» **TASK**: All lines from the one including "Point to the white" to the bottom of the entries below should be repeated exactly, both ends kept.
· · ·
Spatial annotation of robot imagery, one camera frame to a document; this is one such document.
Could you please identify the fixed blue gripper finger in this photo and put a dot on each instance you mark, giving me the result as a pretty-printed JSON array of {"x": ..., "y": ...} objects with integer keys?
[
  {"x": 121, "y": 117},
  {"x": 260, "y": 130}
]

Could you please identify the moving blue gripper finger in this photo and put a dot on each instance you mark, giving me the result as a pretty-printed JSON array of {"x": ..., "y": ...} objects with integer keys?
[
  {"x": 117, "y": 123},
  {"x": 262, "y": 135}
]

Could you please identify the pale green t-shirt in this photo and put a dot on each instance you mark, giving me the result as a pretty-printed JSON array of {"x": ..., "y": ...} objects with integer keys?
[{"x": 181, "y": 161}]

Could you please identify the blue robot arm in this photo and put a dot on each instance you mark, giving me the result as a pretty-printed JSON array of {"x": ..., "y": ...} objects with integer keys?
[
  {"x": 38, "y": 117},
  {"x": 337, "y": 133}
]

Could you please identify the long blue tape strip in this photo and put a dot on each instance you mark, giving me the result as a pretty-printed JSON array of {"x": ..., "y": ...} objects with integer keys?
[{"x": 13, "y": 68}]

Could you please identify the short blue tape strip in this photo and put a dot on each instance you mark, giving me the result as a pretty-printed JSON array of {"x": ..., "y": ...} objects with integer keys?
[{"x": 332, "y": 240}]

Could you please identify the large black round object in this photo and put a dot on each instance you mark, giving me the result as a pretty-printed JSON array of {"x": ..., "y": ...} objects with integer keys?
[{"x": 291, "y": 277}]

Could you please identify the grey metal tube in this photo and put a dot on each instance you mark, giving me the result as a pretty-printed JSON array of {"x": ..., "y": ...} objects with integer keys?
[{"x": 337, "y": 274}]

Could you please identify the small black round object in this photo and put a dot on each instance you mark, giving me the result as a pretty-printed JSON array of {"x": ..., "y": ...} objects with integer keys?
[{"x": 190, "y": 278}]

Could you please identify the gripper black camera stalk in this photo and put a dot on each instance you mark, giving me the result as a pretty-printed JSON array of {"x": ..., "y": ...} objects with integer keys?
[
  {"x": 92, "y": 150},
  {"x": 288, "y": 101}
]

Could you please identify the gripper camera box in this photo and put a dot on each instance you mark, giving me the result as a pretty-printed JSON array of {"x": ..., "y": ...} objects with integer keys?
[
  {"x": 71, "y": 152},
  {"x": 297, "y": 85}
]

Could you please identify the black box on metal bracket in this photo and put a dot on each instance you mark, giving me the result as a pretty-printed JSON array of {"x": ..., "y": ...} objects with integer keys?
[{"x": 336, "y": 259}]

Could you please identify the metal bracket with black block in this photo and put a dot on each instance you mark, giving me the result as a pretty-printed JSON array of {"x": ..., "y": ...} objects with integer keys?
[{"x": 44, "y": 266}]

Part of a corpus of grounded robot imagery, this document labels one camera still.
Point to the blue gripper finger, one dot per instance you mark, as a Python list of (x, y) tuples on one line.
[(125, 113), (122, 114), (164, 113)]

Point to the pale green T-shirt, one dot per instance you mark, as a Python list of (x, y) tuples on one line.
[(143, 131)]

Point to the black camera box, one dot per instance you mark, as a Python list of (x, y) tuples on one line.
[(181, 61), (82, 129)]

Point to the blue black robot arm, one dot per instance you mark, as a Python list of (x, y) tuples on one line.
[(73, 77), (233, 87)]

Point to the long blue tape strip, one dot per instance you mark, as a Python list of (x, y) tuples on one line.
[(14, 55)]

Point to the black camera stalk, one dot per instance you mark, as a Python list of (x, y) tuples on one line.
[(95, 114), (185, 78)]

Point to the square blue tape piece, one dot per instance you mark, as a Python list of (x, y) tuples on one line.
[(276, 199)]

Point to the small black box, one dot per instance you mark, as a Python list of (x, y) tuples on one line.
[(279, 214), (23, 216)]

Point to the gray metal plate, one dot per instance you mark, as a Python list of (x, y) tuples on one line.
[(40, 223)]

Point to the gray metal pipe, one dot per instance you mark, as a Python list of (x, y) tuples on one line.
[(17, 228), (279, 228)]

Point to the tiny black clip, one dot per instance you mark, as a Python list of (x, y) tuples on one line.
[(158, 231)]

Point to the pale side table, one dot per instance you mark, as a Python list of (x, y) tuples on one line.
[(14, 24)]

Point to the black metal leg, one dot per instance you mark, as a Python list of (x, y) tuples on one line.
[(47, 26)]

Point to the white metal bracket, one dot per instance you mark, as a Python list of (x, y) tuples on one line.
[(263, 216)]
· · ·
» **TASK RESPONSE**:
Point to the white metal bracket, one dot per instance you mark, as a Python list of (x, y) tuples on one line.
[(263, 216)]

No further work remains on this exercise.